Beware of Fraud! The Growing Trend of Human Trafficking in Cyberspace

With the constantly growing influence of the internet in our everyday life, online criminality has also reached new and worrying dimensions. What initially began as little more than spam e-mail has now evolved into a complex network of illegal activities on the net. With every click, every download and every piece of personal information we share nowadays, we expect to be running the risk of becoming victims of an online fraud scam. In fact, the reality is even more complex, however: the people being scammed are not the only victims involved in these digital crimes. And with the ongoing development of Artificial Intelligence and cryptocurrencies, the situation is threatening to get worse still.

Human trafficking at the service of fraud is no longer a novelty around the world – even in the digital space. In Asia alone, the number of cyber-fraudsters who are themselves victims of human trafficking and forced labour is now estimated at more than one hundred thousand, according to a UN Report. Under the pretext of tempting job offers, they are lured to different parts of Asia. What appears to be a highly-promising career opportunity rapidly turns out to be a nightmare: the workers recruited fall victim to human traffickers, and are forced to work in so-called “scam centres”.

These scam centres aren’t there to send annoying e-mails, however, as the name might suggest; rather, they are “switchboards of fraud”. Their goal is to contact people online, and use refined manipulation techniques to convince them to invest in apparently lucrative financial products.

The term “Pig Butchering”, which was coined for this new form of labour exploitation, perfectly communicates the brutality and cynicism of this process. Like pigs, which are initially fattened before being slaughtered, unsuspecting victims are first enticed with tempting promises, only then to be exploited. The sheer scale of the fraud is shocking. The exploited workers are supposed to produce profiles on social media, contact people and develop an emotional connection with them. They are then expected to use this basis of trust to convince people to invest in cryptocurrencies over online platforms. The fraudulently-gained funds often disappear over digital payment platforms, making tracing them and prosecution extremely difficult.

The pandemic may have restricted our physical mobility, but at the same time, it opened the door to a new form of human trafficking in the area of online fraud. With closed borders and a dramatic loss of jobs abroad, numerous economic migrants found themselves in a precarious situation. The perpetrators operated cleverly, using social media such as Facebook, Instagram and even dating apps such as Tinder to reach their victims. The ads promised attractive working conditions: high wages, regular bonus payments, as well as free food and accommodation.

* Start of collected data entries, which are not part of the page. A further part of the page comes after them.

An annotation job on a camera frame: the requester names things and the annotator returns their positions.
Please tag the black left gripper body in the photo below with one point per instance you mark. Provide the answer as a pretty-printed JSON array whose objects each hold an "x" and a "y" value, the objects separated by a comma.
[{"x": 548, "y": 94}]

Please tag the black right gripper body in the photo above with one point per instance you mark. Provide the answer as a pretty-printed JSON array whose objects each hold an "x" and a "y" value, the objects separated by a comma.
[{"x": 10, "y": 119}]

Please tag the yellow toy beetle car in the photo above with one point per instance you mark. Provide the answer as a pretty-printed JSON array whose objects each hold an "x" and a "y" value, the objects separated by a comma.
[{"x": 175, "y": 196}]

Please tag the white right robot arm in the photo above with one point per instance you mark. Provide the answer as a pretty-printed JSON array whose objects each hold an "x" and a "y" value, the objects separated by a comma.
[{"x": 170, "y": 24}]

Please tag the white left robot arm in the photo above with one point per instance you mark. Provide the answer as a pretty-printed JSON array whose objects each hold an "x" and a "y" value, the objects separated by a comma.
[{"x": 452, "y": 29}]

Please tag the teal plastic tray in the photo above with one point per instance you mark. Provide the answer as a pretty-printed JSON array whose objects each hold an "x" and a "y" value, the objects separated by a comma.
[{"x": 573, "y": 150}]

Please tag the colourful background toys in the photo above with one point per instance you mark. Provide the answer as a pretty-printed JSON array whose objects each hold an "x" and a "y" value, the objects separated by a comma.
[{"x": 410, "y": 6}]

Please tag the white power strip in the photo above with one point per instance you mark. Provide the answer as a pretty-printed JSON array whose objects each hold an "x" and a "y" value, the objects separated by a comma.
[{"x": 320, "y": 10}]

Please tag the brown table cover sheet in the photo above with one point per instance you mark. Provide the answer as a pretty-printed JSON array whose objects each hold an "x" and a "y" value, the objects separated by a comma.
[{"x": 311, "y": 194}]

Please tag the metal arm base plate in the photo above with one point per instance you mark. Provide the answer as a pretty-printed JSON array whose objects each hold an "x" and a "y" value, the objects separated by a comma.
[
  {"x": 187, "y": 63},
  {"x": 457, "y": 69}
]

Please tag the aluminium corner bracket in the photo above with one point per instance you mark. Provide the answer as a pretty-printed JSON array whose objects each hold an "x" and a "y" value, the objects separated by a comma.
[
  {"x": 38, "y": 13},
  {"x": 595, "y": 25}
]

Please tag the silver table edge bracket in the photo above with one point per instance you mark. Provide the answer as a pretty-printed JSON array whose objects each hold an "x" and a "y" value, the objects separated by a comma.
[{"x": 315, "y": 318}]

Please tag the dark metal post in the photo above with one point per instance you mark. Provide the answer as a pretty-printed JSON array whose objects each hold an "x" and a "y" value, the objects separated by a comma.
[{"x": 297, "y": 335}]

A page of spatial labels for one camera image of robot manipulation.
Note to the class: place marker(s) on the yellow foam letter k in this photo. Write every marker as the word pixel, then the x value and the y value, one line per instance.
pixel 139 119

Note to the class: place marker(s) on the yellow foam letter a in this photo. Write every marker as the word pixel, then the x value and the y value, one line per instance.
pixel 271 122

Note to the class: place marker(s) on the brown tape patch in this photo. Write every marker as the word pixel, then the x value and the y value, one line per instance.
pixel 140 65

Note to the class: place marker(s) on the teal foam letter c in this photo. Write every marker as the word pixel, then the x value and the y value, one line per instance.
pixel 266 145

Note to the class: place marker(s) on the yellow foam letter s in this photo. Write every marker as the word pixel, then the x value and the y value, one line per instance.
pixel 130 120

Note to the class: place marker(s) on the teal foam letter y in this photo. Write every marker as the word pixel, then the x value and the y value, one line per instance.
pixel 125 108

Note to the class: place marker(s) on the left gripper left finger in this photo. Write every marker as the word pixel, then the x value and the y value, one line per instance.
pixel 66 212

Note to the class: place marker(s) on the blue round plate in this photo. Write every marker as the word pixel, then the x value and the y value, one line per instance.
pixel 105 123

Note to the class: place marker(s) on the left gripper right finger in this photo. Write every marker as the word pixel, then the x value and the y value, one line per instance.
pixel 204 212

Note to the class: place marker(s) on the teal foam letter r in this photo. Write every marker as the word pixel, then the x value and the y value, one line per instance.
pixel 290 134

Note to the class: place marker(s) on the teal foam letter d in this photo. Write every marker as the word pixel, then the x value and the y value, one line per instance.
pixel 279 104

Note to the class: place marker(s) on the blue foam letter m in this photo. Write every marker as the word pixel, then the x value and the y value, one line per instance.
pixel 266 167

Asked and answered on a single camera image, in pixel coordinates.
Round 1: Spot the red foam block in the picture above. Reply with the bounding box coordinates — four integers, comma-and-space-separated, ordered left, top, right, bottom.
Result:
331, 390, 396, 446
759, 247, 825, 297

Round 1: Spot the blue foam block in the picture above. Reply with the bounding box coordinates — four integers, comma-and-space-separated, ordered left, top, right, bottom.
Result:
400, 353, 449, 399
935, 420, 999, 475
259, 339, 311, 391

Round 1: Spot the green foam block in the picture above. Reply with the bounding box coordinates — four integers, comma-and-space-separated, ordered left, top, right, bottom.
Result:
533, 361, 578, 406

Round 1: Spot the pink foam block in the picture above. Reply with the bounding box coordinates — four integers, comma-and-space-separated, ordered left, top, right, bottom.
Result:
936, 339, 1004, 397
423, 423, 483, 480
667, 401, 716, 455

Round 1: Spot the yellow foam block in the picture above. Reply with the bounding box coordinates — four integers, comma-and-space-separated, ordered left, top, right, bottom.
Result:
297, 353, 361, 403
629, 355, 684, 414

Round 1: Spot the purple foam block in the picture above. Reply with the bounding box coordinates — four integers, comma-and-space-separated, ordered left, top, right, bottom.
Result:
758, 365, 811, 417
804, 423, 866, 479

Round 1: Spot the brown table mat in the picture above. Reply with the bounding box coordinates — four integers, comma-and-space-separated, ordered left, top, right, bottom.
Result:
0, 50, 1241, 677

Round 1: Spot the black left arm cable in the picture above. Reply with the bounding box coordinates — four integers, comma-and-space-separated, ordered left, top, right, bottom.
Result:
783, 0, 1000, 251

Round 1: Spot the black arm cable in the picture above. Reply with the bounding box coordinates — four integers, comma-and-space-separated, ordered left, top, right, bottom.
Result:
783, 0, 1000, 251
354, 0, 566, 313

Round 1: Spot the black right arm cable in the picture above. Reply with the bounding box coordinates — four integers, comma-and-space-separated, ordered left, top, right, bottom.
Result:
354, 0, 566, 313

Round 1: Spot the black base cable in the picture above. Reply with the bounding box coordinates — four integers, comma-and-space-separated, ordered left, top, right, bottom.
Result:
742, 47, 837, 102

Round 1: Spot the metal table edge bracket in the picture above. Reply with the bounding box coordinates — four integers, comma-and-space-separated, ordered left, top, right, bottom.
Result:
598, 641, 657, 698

For Nop, for example, a job offer on Facebook appeared to offer an opportunity to escape the economic misery of his homeland of Thailand. The reality that awaited him, however, was completely different. Instead of working in an office in Cambodia, he found himself being imprisoned, blackmailed and abused in a building in Sihanoukville. His travel documents and mobile phone were taken away from him, and he was held against his will and forced to commit online fraud. His experiences are merely the tip of the iceberg. Many other people continue to be tricked in similar cases, and suffer the grisly fate of exploitation and violence.

While the world becomes ever more digitalised and the possibilities of the technology progress more quickly than the regulations keeping it in check, cybercriminals are reaching for new tools. In particular, the integration of Artificial Intelligence (AI) into tried-and-tested methods of fraud such as phishing and the use of malware has led to a disturbing worsening in the situation. These fraud campaigns are increasingly difficult to recognise or combat, as they use the modern algorithms of AI to trick their victims. The latest warnings from Interpol show just how grave the problem is. The frauds are often globally networked, making it difficult for law enforcement authorities to stop them. The threat posed by human trafficking in cyberspace and fraud with Al is not just real, but also extremely concerning. The victims – both the people being exploited and the scam workers themselves – are often particularly defenceless against cybercrime, and suffer terrible consequences for their safety, financial stability and mental health.

The situation raises pressing questions. How can we contain the consequences of AI for human trafficking and fraud? What measures need to be taken to protect victims and hold perpetrators to account? In light of the increasing merging of technology and criminality, it is crucially important that governments, law enforcement authorities and technology companies cooperate to find effective solutions – and the AI Act is still just beginning here.